The great philosophical psychologist, Carl Jung went beyond Freud’s shallow personal subconscious (a repository of repressed mental contents), to what he called the “collective unconscious” which took in the whole of the psyche, and went far beyond the individual intellect.
Jung believed that nothing in the cosmos is incapable of psychological inclusion given the necessary insight and balanced vision. Thus he sometimes seemed to scorn the notion of the metaphysical with its transcendental exclusivity, a notable characteristic of many in the psychotherapy movement of his day. The balance then between what is psychological and what is metaphysical is dangerously subject to all the vagaries of definition, making comparisons between viewpoints all the more perilous.
The Japanese introducer of Zen to the West, Dr D T Suzuki, had this to say on the matter: “The idea is to express the unconscious working of the mind, but this unconscious is not to be interpreted psychologically, but on the spiritual plane where all ‘traces’ of discursive or analytical understanding vanish.”
Compare this with Jung’s: “One cannot grasp anything metaphysically, but it can be done psychologically. Therefore I strip things of their metaphysical wrappings in order to make them objects of psychology … if finally there should still be an ineffable metaphysical element, it would have the best opportunity of revealing itself.”
How would it reveal itself? Is the viewpoint arising from the non-working of the senses (which includes “thinking” in Buddhism) in the state called Nirvana to be called psychological?

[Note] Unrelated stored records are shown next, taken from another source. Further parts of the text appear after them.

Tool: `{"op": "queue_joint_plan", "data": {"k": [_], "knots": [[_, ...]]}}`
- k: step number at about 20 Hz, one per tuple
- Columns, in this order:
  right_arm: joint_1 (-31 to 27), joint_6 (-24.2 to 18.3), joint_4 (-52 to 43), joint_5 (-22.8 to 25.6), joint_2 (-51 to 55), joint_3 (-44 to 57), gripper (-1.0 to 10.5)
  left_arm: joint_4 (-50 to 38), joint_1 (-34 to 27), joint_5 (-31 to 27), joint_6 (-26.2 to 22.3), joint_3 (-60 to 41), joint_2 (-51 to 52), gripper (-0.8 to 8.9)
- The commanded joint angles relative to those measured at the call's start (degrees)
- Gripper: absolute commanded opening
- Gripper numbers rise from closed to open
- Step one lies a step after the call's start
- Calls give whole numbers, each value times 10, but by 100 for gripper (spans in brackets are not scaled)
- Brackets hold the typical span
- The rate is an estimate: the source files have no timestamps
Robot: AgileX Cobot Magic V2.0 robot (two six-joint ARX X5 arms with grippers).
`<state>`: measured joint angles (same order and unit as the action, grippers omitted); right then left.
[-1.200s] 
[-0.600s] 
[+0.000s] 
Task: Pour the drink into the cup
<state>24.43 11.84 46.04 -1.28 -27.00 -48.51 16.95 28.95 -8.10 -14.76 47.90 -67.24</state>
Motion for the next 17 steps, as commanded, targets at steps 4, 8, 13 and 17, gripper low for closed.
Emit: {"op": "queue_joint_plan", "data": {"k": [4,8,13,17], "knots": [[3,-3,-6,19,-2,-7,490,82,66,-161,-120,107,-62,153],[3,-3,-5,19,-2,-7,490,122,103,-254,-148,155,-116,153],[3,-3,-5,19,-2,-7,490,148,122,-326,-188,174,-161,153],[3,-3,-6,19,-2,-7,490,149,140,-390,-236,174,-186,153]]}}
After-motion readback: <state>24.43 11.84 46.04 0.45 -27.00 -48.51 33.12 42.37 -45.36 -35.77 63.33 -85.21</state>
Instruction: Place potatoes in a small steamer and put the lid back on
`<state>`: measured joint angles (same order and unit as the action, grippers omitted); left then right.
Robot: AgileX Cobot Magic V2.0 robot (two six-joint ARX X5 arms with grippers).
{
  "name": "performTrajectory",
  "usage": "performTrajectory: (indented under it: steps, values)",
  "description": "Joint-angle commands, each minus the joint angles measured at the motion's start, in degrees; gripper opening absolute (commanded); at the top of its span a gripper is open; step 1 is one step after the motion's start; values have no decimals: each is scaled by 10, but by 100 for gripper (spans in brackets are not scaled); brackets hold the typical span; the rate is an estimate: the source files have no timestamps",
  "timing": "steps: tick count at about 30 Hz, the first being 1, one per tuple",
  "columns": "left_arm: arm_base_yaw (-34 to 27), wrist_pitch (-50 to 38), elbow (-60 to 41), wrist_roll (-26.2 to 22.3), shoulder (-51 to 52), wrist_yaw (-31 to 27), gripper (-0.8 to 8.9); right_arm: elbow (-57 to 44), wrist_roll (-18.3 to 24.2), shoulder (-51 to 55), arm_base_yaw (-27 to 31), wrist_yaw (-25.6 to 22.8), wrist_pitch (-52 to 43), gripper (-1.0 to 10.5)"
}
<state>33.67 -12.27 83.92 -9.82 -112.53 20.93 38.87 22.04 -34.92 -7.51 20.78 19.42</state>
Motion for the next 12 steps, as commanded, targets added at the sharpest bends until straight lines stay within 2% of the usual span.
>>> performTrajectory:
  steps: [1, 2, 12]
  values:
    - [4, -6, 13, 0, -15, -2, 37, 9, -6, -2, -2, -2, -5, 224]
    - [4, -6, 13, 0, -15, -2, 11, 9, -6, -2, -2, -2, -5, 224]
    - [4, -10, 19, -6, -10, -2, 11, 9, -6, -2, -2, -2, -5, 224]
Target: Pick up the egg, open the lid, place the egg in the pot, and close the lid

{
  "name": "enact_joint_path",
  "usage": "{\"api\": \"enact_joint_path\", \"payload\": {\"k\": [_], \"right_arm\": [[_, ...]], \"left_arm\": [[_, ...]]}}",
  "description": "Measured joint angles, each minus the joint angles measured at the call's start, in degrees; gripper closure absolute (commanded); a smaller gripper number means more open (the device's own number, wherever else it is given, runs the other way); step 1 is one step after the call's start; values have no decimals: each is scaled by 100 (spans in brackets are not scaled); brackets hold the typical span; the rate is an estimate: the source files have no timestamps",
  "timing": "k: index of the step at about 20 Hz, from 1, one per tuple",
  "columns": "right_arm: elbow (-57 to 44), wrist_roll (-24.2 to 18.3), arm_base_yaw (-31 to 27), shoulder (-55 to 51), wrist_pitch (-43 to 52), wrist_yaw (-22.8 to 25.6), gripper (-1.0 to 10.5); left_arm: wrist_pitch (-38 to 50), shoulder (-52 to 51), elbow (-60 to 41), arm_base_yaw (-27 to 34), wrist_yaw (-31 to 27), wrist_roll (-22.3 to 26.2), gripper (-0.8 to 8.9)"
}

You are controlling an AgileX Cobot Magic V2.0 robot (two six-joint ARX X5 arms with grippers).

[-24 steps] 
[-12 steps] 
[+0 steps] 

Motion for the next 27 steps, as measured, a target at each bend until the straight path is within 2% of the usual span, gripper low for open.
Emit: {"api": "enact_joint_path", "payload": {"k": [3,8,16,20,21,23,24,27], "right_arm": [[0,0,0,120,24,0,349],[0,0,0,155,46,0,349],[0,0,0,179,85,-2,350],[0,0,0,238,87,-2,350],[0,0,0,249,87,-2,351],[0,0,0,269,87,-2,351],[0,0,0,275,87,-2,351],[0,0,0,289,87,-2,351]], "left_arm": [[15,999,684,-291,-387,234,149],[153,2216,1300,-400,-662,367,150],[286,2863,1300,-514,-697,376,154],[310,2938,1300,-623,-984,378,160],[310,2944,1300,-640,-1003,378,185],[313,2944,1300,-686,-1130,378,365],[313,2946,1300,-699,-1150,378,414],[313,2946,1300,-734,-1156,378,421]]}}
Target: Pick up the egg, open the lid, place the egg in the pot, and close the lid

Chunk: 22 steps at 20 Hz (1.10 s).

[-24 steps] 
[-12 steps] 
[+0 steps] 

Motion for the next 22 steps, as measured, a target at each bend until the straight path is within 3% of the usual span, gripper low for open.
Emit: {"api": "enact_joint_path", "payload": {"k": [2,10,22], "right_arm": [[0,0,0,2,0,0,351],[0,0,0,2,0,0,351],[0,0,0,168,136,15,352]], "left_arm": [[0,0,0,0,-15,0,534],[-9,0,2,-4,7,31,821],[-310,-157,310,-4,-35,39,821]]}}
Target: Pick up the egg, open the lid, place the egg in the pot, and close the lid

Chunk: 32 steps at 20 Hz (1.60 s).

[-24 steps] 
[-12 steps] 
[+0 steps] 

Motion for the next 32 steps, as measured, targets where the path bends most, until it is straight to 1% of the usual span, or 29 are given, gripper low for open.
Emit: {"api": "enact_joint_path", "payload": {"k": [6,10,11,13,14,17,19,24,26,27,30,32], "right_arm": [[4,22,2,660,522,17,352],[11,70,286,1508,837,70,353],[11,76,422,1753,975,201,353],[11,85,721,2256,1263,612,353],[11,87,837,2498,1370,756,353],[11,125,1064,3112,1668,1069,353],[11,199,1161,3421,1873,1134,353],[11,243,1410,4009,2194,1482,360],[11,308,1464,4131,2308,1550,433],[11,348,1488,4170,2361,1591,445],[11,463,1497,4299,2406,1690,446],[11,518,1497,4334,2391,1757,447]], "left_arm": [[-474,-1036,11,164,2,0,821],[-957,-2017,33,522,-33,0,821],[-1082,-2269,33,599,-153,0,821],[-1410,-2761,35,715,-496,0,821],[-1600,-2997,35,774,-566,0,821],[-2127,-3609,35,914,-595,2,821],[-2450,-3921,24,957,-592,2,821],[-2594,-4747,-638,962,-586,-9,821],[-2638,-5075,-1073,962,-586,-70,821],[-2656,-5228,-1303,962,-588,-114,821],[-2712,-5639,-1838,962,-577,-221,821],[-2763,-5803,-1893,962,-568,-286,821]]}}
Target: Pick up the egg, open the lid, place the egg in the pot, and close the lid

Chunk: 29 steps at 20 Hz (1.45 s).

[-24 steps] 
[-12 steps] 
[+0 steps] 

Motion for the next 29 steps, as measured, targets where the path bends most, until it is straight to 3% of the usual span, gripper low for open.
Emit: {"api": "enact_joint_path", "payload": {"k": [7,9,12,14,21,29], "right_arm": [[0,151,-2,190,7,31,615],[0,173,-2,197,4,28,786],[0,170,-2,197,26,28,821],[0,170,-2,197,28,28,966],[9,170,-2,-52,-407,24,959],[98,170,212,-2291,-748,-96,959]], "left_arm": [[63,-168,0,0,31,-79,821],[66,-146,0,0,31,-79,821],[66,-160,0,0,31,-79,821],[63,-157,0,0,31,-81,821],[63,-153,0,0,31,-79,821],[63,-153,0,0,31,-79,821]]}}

The difference here is no-difference. Suzuki uses “psychological” to describe objects of rational thinking — all else, by implication, is metaphysical. Jung, however, takes a Western approach and calls anything capable of being experienced, even outside the normal thought processes, psychological. Of course, anything which cannot be experienced is of no concern to us, since we could not possibly ever know of its existence. This is not the case with the Buddhist “Unborn mind” which is clearly experienced from moment to moment by those attuned to it, nor indeed with nirvanic experiences.
Jung uses “psyche” to embrace all experience, normal and transcendental. Suzuki draws a line at the limits of the intellect, thus creating an enormous “spiritual” domain. Here the divisive nature of words manufactures an East/West chasm that does not really exist. Both are constantly aware of the non-dual totality of things.